• WHAT TO PRODUCE: Using the data below, return every line that holds the word "image".

*** Opening DATA RECORDS ***

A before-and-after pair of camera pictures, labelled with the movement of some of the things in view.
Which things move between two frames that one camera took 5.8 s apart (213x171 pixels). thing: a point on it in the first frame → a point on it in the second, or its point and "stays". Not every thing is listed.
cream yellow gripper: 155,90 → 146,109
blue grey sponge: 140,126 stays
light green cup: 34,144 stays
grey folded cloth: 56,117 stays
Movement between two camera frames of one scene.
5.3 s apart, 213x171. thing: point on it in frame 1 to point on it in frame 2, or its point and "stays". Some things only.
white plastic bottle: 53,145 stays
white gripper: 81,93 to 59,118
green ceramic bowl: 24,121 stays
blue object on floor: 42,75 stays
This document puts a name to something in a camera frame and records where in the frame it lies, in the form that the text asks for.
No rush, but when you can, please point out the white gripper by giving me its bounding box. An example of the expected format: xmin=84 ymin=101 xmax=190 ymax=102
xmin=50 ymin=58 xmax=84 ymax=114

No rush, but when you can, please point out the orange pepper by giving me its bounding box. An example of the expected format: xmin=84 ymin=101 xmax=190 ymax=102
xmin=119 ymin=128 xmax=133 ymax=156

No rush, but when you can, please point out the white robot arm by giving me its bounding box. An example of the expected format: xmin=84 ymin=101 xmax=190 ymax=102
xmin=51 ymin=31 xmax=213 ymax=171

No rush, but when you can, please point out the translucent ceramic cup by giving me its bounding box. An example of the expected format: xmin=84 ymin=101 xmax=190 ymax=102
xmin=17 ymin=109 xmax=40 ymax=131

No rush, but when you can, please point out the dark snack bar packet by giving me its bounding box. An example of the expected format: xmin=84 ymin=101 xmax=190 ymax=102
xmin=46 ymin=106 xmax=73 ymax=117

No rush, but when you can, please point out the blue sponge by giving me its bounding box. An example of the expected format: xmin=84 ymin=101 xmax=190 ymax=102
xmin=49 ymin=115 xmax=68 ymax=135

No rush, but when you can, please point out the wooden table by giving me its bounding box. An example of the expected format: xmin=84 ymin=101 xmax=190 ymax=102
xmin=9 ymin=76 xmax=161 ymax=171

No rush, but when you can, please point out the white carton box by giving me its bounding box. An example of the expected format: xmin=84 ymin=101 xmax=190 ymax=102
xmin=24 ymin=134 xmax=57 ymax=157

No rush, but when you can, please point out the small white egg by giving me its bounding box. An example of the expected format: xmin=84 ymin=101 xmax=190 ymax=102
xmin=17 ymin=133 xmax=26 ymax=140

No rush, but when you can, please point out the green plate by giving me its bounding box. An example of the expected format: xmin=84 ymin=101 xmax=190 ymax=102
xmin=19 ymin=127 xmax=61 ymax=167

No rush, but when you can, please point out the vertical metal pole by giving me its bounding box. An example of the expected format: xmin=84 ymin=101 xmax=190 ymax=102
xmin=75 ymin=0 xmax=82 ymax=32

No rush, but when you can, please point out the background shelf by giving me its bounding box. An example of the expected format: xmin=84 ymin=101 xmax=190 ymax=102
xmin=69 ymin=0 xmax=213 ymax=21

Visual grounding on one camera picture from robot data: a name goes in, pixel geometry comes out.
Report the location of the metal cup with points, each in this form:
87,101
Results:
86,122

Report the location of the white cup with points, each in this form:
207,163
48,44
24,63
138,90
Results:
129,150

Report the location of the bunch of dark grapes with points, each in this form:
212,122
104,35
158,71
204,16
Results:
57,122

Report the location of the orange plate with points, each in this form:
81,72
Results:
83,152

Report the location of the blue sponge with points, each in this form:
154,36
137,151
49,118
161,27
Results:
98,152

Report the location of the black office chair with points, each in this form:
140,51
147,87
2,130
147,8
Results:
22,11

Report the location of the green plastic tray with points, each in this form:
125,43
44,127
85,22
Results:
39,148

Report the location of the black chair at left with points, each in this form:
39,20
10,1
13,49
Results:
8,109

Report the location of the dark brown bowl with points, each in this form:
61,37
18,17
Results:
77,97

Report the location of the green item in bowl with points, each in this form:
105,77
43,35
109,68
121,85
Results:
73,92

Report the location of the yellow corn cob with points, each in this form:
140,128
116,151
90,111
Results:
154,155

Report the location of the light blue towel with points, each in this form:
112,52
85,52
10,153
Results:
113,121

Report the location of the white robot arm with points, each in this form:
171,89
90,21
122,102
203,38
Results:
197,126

*** Closing DATA RECORDS ***
*** Opening DATA RECORDS ***

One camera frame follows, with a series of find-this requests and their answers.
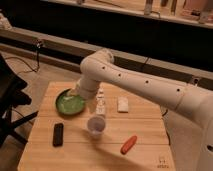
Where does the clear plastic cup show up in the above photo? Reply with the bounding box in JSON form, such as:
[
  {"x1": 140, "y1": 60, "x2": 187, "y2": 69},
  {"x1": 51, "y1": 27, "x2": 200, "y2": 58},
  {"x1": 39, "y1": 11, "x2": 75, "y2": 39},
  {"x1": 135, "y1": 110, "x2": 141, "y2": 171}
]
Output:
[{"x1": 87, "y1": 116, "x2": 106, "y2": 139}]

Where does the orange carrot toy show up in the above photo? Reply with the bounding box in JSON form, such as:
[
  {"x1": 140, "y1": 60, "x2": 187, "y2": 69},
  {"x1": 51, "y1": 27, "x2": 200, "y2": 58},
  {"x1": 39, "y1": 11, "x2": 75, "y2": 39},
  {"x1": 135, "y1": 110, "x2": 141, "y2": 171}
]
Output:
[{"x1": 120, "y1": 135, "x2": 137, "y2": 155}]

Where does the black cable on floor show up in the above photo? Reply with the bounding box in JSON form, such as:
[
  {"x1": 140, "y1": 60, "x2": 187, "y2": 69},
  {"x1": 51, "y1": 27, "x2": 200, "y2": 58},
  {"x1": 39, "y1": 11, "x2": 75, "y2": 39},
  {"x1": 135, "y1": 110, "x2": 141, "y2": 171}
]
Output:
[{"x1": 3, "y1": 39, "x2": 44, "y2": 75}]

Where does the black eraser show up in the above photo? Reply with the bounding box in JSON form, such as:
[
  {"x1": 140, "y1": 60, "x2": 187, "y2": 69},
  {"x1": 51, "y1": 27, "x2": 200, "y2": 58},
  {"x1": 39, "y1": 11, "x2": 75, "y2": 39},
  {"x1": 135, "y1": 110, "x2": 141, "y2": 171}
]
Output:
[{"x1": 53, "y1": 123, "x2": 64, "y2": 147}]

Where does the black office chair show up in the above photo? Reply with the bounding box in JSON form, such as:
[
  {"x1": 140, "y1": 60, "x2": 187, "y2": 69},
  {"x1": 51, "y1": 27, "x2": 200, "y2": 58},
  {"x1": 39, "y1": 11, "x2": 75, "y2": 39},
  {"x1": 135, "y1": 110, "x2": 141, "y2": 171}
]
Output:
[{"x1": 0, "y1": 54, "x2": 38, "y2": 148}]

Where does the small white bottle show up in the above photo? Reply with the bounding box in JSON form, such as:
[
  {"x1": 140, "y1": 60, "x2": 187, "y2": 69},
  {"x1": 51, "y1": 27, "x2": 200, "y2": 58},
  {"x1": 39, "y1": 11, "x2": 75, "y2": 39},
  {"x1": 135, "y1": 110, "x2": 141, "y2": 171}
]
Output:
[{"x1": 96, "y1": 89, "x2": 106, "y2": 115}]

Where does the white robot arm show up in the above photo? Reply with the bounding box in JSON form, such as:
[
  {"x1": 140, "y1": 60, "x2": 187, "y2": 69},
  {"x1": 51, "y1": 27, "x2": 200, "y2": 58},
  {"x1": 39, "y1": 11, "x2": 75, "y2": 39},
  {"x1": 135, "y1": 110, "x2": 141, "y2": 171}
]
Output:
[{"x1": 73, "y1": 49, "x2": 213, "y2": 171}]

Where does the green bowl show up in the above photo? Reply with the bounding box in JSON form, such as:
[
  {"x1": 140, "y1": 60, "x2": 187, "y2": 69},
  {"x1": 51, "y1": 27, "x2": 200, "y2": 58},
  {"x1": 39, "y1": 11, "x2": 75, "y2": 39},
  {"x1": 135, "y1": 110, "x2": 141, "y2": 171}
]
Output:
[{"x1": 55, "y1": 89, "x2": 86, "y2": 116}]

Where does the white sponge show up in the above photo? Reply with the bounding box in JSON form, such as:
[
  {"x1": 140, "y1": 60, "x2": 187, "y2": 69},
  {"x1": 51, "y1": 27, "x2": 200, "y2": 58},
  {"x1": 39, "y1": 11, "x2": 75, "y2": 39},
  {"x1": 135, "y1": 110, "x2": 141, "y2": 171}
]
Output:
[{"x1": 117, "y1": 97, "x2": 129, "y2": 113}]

*** Closing DATA RECORDS ***
*** Opening DATA RECORDS ***

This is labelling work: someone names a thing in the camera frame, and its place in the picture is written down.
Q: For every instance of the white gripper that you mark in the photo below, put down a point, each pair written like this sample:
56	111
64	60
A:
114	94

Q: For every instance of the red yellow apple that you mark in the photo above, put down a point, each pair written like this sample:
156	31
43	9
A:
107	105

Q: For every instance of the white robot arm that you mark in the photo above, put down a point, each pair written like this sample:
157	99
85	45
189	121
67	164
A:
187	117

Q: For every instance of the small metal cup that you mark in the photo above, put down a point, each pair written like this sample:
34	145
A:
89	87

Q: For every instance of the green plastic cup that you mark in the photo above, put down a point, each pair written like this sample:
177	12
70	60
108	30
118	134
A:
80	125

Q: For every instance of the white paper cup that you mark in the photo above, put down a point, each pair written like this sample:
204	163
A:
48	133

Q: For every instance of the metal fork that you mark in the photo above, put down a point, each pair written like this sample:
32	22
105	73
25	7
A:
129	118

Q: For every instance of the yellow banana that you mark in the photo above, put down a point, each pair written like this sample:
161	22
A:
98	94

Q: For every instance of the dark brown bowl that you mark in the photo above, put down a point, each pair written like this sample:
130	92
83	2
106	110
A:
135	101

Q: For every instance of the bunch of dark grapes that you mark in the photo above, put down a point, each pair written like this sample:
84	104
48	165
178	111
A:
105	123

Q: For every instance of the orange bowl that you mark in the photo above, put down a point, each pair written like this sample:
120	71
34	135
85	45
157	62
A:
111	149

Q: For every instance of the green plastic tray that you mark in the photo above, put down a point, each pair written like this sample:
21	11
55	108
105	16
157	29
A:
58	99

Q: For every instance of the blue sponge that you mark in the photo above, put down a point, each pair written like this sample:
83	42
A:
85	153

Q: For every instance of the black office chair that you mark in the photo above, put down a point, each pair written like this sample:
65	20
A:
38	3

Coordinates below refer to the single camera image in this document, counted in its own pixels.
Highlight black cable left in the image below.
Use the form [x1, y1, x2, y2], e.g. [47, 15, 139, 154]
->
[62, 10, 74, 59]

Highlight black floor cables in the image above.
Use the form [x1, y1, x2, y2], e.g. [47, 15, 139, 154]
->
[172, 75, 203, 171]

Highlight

*** Closing DATA RECORDS ***

• TASK RESPONSE:
Coordinates below refer to the single camera image in this document, counted in its own pixels.
Highlight black cable left in the image below.
Highlight black floor cables in the image above.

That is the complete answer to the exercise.